# N-Gram Language Modeling

Here let's head into n-gram language modeling with common smoothing techniques.

In [None]:
!pip install nltk

In [None]:
import numpy as np
import re
from nltk.corpus import stopwords

## prepare the corpa

In [None]:
with open("./materials/hamlet.txt", "r") as f:
    corpa = f.readlines()

In [None]:
def preprocess(sent: str):
    special_symbols_pattern = re.compile(r'[^a-zA-Z0-9\s]')
    mid_text = special_symbols_pattern \
        .sub(' ', sent.strip().strip("\n").lower()) \
        .split(" ")
    
    return [word 
            for word in mid_text 
            if word != "" and word not in stopwords.words('english')]

In [None]:
clean_corpa = list(filter(lambda x: len(x) != 0, map(preprocess, corpa)))

In [None]:
clean_corpa.__len__()

## Let's do n-gram now

In [None]:
class NGram:
    def __init__(self, n, corpa) -> None:
        self.n = n
        self.corpa = corpa

        self.vocab = set([word for sentence in self.corpa for word in sentence])

        self.cnt = np.zeros((len(self.vocab),) * self.n, dtype=np.uint16)
        self.prob = None
        self.w2i, self.i2w = self._build_vocab()

        self.cal_prob = \
            lambda eta: self.cnt / (np.sum(self.cnt, axis=-1, keepdims=True) +\
                                    eta)
    
    def _build_vocab(self):
        word2index = {word: index for index, word in enumerate(self.vocab)}
        index2word = {index: word for word, index in word2index.items()}

        return word2index, index2word
    
    def _laplace_sm(self, alpha):
        self.cnt += alpha
        self.prob = self.cal_prob(0.0)

    def _interpolation_sm(self, lbd):
        # n_minus_1 = NGram(self.n - 1, self.corpa)
        # n_minus_1.train()
        # self.prob += lbd * n_minus_1.prob[np.newaxis:]
        condition = self.cnt.sum(axis=-1, keepdims=True)
        lower_rank_cond = condition.sum(axis=0, keepdims=True)
        lower_rank_cnt = self.cnt.sum(axis=0, keepdims=True)

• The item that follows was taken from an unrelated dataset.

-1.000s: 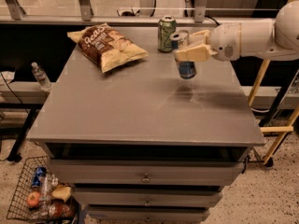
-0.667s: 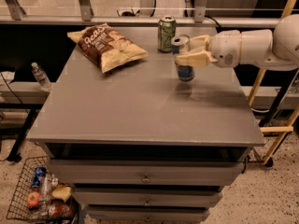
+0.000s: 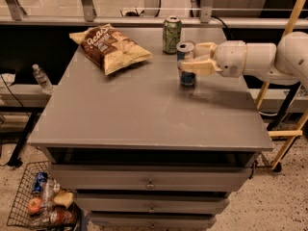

        self.prob = self.cal_prob(1e-8) + \
            lbd * lower_rank_cnt / lower_rank_cond

    def _good_turing(self):
        max_cnt = np.max(self.cnt)
        self.prob = np.zeros_like(self.cnt)

        for i in range(max_cnt):
            curr_idx = np.argwhere(self.cnt == i).T
            next_idx = np.argwhere(self.cnt == i + 1).T

            if curr_idx.size == 0:
                raise ZeroDivisionError(
                    f"No word occurs {i} times. Error, divided by zero.")

            self.prob[curr_idx[0], curr_idx[1]] = \
                (i + 1) * next_idx.shape[1] / curr_idx.shape[1]
        
        max_idx = np.argwhere(self.cnt == max_cnt).T
        self.prob[max_idx[0], max_idx[1]] = \
            (max_idx.shape[1] - 0.5) / np.sum(self.cnt)


    def train(self, smooth=None, laplace_alpha=1, lbd=0.5):
        for sentence in self.corpa:
            if len(sentence) >= self.n:
                for i in range(len(sentence) - self.n + 1):
                    ngram_idx = tuple([self.w2i[word] \
                                       for word in sentence[i:i+self.n]])
                    self.cnt[ngram_idx] +=1
        
        if smooth == "laplace":
            self._laplace_sm(alpha=laplace_alpha)
        elif smooth == "interpolation":
            self._interpolation_sm(lbd=lbd)
        elif smooth == "good-turing":
            self._good_turing()
        else:
            print("No valid smoothing is provided. \
                  Straightforward calculation.")
            self.prob = self.cal_prob(1e-8)

In [None]:
bigram = NGram(2, clean_corpa)
bigram.train(smooth="good-turing")

Oops, we encountered a divided-by-zero error. In the Good-Turing smoothing:

$$
P_r = \frac{(r + 1) \times N_{r+1}}{N_r} \\

P_{max} = \frac{r_{max} - 1/2}{N}
$$

when $N_r = 0$, it will be very problematic to handle this situation, which usually includes interpolation from higher rank events or back-off to lower rank language models.

In [None]:
bigram.prob

In [None]:
a = np.argwhere(bigram.prob > 0)

Using Numpy array to represents a language model is costly in memory, as they are quite sparse. Therefore, more memory efficient solutions should be used. Please refer [KenLM](https://github.com/kpu/kenlm), [SRILM](http://www.speech.sri.com/projects/srilm/).